3- busiest->group_imbalance is set, but sds->avg_load is lesser than
busiest->load_per_task. busiest->load_per_task gets assigned the value
of sds->avg_load. If the calculated imbalance (env->imbalance) is more
than the original busiest->load_per_task, it will be more than
sds->avg_load, so we do not hit fix_small_imbalance() as expected. The
code path is equal to a NOP, therefore it has no positive or negative
effect.
4- busiest->group_imbalance is set, but sds->avg_load is lesser than
busiest->load_per_task. busiest->load_per_task gets assigned the value
of sds->avg_load. If the calculated imbalance (env->imbalance) is less
than the original busiest->load_per_task, but also less than
sds->avg_load, we hit fix_small_imbalance(), but would have hit that
anyways. The code path is equal to a NOP, therefore it has no positive
or negative effect.
5- busiest->group_imbalance is set, but sds->avg_load is lesser than
busiest->load_per_task. busiest->load_per_task gets assigned the value
of sds->avg_load. If the calculated imbalance (env->imbalance) is less
than the original busiest->load_per_task, but more than sds->avg_load,
we do not hit fix_small_imbalance(). If we happen to have tasks we can
move around based on their load values compared to the current
env->imbalance, we can make migrations. The code path is equal to a
NOP, therefore it has no positive or negative effect.
6- busiest->group_imbalance is set, but sds->avg_load is lesser than
busiest->load_per_task. busiest->load_per_task gets assigned the value
of sds->avg_load. If the calculated imbalance (env->imbalance) is less
than the original busiest->load_per_task, but more than sds->avg_load,
we do not hit fix_small_imbalance(). If we do not have tasks which can
migrate based on their load value compared to the current
env->imbalance, we hit the issue we've described above. The code path
has affected the behavior of the scheduler in a way which is not
expected, therefore it has a negative effect.
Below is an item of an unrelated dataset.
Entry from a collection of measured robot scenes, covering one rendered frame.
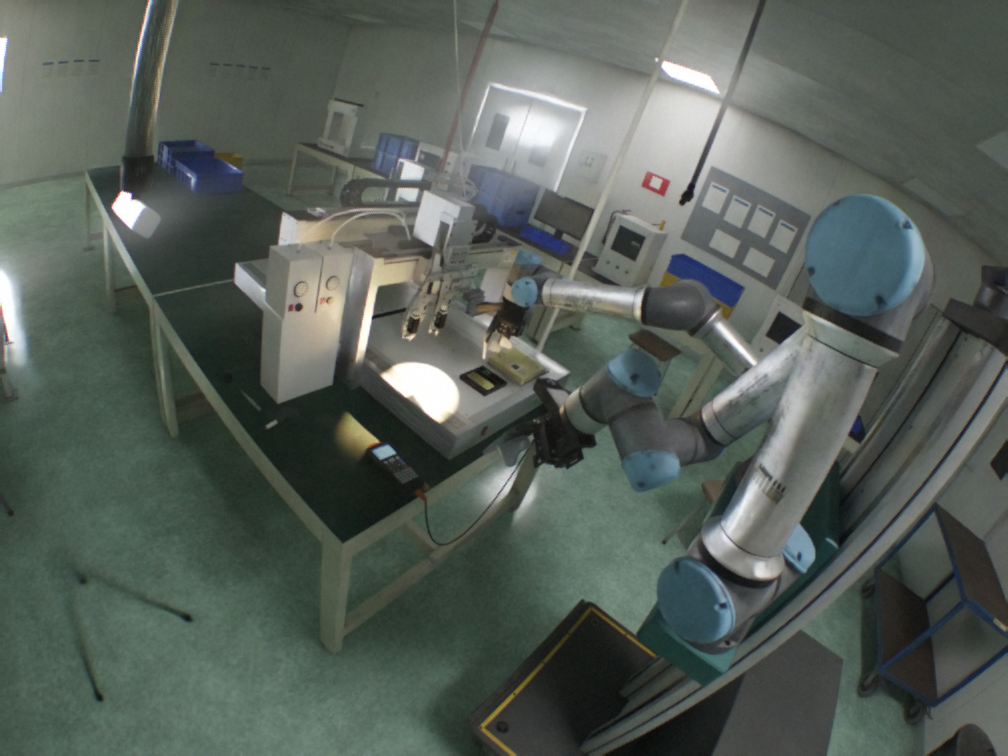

So, in all of these scenarios but one, the group_imbalance code path of
calculate_imbalance() does nothing. In the remaining one scenario, the
code path prevents the scheduler from doing its job (assigning work to
idle cores), so it harms the system.
Thus we conclude that the code has no benefit, and should be removed.
Considered from a different perspective, busiest->load_per_task, in the
current algorithm, represents actual load that can be moved around.
Setting it to a global average breaks this invariant and causes a faulty
decision at the fix_small_imbalance() path.
In summary, our system is harmed by the code branch, and our analysis
indicates the branch has no benefit to the scheduler as it sits today,
we feel justified in removing it.
--
Jeffrey Hugo
Qualcomm Datacenter Technologies as an affiliate of Qualcomm
Technologies, Inc.
Qualcomm Technologies, Inc. is a member of the
Code Aurora Forum, a Linux Foundation Collaborative Project.